The reply from TikTok also arrived shortly, whose spokeswoman Brooke Oberwetter tried to shift attention from the alleged danger of a single application to the broader issue of the lack of US regulation on privacy and data protection.

“We hope – reads the spokesman's note reported by The Hill – that (the proponents of the law) focus their energies on efforts to address these issues in a holistic way, rather than pretending that banning a single service will solve the problems they are concerned about or making Americans safer.”

Is TikTok collaborating with US intelligence?

In contrast to these hostile initiatives were the declarations of the Democratic Senator Cory Booker according to which, to quote the title of the article with which The Hill reported it, "TikTok is working with US intelligence to ensure that China cannot use the platform to spy".
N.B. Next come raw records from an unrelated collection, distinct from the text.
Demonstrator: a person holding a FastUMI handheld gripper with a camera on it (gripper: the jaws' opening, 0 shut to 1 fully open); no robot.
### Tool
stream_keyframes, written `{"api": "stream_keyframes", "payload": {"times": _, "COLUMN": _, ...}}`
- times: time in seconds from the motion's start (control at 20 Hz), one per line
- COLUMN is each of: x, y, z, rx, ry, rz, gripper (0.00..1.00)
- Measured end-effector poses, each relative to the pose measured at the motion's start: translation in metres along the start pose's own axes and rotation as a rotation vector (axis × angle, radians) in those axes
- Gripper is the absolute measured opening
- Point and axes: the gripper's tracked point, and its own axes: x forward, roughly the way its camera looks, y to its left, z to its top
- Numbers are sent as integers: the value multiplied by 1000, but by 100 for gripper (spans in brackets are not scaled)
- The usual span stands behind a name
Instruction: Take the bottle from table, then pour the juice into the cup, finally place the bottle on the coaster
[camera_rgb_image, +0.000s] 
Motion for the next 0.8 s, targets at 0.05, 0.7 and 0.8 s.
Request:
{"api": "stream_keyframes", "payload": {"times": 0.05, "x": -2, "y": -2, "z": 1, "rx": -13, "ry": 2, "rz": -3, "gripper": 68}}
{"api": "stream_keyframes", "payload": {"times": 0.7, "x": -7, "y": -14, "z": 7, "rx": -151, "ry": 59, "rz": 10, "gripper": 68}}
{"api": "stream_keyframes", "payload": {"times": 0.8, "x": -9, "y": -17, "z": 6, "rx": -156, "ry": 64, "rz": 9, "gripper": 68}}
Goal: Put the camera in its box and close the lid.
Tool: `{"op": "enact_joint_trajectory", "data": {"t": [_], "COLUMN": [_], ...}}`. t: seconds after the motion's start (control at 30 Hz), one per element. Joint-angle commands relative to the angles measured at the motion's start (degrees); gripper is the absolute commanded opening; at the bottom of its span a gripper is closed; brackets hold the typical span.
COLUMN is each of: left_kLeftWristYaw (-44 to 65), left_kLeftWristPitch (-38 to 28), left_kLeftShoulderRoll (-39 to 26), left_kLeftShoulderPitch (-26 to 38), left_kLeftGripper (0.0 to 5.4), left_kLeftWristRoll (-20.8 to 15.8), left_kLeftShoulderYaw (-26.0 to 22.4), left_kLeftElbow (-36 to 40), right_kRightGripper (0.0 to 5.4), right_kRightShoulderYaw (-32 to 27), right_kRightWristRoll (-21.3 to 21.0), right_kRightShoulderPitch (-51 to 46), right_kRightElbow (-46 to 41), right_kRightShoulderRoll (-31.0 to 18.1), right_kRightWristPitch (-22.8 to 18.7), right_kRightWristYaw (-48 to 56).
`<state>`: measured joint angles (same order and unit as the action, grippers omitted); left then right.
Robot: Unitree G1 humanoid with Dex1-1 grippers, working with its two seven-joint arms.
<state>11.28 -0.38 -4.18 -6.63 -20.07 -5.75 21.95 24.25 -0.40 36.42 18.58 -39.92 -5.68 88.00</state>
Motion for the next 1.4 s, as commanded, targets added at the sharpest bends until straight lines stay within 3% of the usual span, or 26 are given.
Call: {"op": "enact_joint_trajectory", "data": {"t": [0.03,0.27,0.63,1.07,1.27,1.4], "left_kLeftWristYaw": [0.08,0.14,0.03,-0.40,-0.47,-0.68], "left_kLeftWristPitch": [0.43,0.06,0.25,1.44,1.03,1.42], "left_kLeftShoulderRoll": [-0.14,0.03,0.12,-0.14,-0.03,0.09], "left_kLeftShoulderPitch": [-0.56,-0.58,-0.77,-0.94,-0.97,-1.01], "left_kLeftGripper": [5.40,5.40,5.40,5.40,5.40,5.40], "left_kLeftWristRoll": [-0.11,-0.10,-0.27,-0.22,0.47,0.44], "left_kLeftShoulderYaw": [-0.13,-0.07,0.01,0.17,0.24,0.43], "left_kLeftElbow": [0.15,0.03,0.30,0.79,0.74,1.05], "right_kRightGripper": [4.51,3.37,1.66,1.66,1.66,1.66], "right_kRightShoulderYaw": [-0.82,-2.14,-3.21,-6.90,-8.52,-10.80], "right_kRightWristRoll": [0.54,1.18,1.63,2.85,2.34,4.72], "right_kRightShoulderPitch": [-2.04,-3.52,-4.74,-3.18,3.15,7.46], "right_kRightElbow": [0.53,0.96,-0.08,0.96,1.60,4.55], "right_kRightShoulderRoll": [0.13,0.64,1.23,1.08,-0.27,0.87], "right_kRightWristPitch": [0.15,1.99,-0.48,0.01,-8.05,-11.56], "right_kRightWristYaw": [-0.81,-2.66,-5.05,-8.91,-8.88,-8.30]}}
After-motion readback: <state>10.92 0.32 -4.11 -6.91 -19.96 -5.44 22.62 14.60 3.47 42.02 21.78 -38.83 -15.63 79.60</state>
Booker does not deny the problem posed by TikTok in terms of a potential threat "to US national security and secrets" and admits that there is a "strong bipartisan view" in Congress that this issue needs swift and incisive action. But he also has his own very personal idea of ​​how to find a solution.

“I think there are two ways to approach this,” Booker said on CBS' Face the Nation. “The proactive step of banning (TikTok) on government devices is something the federal government, states, and even individual municipalities are doing. But another approach is to involve companies directly. They are now working with intelligence officials to try to ensure that the appropriate precautions are taken so that the Chinese cannot gain access and spy."